_WORK REQUEST_
Lines holding the string "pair" are the ones to copy; find them all in the data.

_RECORDS SHOWN_
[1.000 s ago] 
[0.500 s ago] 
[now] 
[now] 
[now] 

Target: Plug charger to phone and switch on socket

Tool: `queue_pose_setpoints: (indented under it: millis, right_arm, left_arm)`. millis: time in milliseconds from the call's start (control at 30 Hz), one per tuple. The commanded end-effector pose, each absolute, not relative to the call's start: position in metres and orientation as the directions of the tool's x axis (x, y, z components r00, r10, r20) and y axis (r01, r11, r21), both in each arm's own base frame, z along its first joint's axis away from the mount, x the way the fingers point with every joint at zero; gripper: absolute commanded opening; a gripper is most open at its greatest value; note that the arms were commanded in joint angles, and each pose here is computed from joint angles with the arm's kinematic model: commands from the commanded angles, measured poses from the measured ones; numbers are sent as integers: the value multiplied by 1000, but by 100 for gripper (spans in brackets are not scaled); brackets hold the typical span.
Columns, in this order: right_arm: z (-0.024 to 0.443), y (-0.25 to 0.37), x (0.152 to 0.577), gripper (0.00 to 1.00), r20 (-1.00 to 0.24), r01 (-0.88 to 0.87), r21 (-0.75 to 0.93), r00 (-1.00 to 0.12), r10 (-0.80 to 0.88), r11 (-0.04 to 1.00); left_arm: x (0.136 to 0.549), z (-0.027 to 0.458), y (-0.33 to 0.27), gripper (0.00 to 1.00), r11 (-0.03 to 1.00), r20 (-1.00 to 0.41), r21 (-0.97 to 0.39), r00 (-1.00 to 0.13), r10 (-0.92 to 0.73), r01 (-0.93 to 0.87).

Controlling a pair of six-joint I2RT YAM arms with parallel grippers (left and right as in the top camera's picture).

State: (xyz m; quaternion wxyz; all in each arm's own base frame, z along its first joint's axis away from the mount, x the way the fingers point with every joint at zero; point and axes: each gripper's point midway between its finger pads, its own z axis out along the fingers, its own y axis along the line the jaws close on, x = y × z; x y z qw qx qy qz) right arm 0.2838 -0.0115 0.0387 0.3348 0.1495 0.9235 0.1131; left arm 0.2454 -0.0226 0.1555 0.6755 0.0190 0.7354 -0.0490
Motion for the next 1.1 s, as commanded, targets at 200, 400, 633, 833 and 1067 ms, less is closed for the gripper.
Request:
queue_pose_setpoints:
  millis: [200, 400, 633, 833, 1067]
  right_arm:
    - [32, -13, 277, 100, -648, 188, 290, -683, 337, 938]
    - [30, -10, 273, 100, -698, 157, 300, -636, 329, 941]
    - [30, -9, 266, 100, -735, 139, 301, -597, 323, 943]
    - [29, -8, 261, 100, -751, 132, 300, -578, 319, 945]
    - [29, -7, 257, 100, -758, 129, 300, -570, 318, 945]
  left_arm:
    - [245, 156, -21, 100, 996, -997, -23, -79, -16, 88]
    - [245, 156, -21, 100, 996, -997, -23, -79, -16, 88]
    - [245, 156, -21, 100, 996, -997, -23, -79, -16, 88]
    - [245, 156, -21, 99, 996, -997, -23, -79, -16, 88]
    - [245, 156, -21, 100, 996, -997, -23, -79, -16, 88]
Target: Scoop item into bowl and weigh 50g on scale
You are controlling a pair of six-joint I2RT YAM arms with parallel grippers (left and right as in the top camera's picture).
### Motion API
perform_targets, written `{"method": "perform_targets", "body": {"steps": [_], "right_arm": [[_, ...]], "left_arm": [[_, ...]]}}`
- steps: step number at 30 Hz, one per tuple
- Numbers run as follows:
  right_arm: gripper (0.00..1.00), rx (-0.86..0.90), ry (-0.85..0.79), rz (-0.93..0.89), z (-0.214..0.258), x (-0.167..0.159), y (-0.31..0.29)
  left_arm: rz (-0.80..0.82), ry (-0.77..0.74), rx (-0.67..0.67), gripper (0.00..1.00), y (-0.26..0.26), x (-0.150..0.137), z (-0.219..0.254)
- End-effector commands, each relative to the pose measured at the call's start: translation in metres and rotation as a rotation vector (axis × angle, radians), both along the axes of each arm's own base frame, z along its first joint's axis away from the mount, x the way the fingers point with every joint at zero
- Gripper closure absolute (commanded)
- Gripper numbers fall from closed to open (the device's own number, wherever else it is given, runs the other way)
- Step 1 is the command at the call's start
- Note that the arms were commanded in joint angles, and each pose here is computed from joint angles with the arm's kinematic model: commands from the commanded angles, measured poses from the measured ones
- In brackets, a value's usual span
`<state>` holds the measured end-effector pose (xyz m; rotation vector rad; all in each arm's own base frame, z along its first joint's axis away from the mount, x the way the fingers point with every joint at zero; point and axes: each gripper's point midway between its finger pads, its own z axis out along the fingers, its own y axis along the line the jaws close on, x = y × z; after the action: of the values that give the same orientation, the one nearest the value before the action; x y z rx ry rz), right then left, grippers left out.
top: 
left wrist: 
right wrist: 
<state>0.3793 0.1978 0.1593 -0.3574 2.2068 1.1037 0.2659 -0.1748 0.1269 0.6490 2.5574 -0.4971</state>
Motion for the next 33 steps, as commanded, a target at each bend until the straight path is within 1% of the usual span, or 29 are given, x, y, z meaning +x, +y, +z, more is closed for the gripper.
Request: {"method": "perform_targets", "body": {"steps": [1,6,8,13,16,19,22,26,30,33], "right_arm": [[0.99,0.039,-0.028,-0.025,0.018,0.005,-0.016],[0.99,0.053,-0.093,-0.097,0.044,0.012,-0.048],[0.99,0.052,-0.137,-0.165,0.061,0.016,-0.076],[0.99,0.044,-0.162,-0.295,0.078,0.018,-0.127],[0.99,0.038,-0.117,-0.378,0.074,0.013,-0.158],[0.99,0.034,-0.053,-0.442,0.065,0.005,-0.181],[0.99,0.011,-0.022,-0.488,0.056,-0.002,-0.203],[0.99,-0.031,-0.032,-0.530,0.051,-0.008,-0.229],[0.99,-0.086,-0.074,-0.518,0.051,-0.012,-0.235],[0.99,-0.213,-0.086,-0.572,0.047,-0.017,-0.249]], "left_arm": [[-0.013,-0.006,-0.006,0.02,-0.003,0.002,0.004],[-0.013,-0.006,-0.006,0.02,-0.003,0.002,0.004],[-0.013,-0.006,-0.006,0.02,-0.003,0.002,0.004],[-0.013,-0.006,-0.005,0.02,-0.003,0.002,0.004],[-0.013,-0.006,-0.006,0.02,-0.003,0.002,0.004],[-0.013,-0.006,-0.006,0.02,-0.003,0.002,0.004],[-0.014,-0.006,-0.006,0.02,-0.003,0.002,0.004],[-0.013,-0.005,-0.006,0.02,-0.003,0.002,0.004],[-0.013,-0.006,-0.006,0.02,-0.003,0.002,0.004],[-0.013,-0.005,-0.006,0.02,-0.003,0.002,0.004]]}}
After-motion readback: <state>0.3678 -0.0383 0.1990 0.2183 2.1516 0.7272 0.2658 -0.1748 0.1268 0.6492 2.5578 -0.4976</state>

_EXERCISE OUTPUT_
Controlling a pair of six-joint I2RT YAM arms with parallel grippers (left and right as in the top camera's picture).
You are controlling a pair of six-joint I2RT YAM arms with parallel grippers (left and right as in the top camera's picture).

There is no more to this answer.